## PROBLEM DESCRIPTION
Look through the material for lines with the word "blue", and copy each one.

## RECORDS PROVIDED
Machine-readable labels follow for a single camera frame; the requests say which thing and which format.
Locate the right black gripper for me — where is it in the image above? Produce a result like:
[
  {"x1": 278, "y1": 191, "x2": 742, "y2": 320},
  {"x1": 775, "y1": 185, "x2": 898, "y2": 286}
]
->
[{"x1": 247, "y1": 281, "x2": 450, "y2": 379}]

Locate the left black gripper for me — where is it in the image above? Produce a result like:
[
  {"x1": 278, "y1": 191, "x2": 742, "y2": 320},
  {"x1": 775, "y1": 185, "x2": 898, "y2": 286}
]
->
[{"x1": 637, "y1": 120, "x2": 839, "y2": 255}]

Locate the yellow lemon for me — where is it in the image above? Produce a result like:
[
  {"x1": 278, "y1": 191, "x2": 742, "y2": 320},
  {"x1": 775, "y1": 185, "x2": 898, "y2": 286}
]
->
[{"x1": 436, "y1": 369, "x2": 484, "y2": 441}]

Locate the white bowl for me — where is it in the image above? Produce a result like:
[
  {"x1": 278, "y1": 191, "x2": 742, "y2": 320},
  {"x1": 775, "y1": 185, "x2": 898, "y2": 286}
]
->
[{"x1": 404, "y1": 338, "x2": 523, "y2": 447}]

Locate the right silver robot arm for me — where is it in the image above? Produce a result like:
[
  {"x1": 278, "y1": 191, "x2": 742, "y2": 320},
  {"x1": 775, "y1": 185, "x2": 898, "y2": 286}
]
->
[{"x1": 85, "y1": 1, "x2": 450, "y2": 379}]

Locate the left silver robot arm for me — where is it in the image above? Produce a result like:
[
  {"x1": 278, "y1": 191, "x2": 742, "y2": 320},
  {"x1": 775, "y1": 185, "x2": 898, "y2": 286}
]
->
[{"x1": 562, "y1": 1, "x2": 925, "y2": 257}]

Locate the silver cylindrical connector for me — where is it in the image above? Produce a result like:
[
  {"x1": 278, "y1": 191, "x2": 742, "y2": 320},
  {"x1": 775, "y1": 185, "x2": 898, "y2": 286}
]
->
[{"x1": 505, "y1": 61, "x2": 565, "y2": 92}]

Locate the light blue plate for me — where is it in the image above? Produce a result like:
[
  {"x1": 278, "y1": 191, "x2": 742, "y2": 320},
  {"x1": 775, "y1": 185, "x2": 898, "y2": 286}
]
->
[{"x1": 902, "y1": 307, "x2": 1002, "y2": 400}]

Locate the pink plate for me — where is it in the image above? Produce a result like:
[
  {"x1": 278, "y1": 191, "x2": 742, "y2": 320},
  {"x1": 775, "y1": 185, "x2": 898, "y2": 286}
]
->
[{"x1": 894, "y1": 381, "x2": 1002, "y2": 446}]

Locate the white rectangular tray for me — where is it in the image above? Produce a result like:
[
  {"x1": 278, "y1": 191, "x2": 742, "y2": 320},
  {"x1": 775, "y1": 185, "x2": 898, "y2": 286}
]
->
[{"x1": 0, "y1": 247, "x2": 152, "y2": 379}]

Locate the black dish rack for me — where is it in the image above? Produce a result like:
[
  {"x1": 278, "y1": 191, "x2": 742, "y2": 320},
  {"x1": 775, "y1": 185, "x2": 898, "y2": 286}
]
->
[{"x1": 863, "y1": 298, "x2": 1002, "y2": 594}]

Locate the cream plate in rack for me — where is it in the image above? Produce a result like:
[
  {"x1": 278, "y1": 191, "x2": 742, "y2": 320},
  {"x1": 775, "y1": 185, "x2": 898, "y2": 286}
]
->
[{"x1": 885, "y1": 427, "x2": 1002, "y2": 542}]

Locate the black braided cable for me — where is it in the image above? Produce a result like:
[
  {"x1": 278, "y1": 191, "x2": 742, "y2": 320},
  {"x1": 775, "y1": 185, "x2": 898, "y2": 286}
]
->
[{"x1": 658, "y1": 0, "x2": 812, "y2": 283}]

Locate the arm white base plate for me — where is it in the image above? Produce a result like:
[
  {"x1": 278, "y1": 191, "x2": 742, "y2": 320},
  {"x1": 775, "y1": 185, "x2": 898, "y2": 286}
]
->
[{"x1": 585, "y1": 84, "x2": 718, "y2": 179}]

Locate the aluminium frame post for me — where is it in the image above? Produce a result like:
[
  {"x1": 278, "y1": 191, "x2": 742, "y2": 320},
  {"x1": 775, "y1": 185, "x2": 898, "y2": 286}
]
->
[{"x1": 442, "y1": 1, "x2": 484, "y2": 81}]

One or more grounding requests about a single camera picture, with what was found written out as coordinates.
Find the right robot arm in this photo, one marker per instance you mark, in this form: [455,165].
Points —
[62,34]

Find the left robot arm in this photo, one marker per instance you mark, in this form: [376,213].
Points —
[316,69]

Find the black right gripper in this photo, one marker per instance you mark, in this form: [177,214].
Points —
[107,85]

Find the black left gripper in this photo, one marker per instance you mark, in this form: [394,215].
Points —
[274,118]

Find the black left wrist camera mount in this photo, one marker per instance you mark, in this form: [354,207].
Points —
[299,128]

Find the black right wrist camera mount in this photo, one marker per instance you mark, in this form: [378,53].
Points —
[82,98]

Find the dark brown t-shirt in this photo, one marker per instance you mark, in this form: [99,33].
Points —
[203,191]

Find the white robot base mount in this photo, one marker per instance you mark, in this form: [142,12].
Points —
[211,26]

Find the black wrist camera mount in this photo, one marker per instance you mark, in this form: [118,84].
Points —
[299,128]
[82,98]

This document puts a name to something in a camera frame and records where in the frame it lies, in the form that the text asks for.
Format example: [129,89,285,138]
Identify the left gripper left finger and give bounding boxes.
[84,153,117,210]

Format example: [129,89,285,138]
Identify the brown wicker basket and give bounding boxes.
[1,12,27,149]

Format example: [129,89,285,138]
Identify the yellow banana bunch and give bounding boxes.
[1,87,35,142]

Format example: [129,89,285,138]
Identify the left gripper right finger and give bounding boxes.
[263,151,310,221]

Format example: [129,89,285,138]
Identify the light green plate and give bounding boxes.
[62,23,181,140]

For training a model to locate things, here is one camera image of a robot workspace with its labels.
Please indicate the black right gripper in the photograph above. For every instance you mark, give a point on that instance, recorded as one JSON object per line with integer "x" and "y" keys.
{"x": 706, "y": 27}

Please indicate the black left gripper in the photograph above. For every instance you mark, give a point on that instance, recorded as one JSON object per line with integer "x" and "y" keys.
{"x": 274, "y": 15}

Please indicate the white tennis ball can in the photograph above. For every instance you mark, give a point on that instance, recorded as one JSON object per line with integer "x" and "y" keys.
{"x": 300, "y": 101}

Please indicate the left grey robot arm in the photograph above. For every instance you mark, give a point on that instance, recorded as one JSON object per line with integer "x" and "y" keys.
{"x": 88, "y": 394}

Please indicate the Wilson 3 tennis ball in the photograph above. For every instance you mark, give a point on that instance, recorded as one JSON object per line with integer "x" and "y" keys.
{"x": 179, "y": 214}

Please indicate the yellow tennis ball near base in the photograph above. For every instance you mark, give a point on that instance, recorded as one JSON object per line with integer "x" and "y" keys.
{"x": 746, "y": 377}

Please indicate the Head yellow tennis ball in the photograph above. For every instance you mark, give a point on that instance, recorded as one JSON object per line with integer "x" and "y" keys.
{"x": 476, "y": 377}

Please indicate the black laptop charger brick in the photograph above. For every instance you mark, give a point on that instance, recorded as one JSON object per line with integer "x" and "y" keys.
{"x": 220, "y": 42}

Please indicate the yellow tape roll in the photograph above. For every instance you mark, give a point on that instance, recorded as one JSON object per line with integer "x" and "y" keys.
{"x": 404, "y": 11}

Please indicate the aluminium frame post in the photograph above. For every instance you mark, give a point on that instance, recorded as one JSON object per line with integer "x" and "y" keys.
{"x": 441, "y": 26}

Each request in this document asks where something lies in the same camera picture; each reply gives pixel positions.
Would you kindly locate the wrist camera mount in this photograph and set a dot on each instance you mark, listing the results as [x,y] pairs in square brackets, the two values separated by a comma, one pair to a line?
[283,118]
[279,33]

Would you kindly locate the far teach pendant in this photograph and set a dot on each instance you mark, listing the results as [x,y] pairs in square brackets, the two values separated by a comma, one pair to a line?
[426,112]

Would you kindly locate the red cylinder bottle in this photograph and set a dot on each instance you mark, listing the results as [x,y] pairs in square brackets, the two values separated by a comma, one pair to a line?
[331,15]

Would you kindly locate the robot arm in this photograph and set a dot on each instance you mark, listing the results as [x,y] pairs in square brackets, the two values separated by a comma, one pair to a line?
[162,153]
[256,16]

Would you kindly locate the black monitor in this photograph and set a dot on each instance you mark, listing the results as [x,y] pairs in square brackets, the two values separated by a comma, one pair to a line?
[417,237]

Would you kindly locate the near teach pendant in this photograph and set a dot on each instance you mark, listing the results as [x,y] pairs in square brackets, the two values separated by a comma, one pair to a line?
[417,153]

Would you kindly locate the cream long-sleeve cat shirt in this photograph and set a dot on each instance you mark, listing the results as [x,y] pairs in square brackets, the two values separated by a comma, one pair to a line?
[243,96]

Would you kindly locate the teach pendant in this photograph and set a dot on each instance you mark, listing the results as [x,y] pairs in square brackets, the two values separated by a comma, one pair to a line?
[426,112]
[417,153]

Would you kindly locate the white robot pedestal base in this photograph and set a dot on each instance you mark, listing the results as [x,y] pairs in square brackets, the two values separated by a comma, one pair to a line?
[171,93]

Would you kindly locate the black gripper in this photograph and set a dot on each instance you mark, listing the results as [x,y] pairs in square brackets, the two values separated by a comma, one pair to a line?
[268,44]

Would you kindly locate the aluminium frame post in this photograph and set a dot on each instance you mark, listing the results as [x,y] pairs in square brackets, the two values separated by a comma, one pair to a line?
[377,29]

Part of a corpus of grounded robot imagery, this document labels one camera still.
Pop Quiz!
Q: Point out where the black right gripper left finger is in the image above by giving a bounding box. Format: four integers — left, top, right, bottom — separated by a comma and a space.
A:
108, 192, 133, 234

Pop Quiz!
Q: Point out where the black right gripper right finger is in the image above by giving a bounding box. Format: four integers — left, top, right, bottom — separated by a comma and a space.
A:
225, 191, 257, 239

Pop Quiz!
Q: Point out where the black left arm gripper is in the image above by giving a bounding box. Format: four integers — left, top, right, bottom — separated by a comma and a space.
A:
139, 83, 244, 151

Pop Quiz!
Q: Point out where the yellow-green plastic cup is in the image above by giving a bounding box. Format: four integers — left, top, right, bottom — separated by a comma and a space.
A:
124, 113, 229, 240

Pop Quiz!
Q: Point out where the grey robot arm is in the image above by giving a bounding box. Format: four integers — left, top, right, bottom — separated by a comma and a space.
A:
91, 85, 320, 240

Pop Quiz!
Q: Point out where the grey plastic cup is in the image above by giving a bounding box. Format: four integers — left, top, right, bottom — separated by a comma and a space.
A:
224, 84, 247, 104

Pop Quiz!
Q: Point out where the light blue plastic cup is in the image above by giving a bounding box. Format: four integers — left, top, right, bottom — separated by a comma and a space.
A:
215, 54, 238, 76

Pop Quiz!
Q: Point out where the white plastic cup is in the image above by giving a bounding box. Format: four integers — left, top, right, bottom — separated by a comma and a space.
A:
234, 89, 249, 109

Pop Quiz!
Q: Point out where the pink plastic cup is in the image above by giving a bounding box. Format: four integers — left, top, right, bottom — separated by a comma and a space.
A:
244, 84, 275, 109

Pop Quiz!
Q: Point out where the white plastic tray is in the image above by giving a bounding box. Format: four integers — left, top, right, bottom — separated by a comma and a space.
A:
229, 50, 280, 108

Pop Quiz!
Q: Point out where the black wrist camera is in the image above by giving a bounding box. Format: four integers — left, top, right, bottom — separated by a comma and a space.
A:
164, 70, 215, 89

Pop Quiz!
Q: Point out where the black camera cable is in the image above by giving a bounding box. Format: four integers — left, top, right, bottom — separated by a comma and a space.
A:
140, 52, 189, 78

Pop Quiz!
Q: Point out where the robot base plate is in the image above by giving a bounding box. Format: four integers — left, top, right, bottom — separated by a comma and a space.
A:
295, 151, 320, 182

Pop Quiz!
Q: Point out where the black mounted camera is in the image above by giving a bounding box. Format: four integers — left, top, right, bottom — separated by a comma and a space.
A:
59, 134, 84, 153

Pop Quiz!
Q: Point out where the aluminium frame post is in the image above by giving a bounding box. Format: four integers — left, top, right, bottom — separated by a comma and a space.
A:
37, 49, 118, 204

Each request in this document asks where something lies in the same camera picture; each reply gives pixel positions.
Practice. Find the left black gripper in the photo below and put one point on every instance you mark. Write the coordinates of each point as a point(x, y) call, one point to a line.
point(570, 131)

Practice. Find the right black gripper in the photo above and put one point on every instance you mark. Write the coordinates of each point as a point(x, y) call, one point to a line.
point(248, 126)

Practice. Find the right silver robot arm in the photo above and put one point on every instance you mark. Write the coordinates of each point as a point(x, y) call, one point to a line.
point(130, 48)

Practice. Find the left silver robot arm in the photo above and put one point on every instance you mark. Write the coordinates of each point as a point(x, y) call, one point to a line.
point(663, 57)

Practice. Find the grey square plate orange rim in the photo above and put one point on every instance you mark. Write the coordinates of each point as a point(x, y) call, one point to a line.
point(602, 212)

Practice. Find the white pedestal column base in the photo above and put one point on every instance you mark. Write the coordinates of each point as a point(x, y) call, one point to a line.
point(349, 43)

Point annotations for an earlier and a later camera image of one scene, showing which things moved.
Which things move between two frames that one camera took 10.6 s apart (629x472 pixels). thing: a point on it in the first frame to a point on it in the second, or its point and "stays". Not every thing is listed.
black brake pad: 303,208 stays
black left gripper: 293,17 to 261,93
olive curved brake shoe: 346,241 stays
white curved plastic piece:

## EXPECTED ANSWER
Locate the light blue plate for me — where is it in the image above? Produce a result like:
Q: Point out where the light blue plastic cup is in the image above by giving a bounding box. Format: four integers — left, top, right, bottom — separated by a comma and a space.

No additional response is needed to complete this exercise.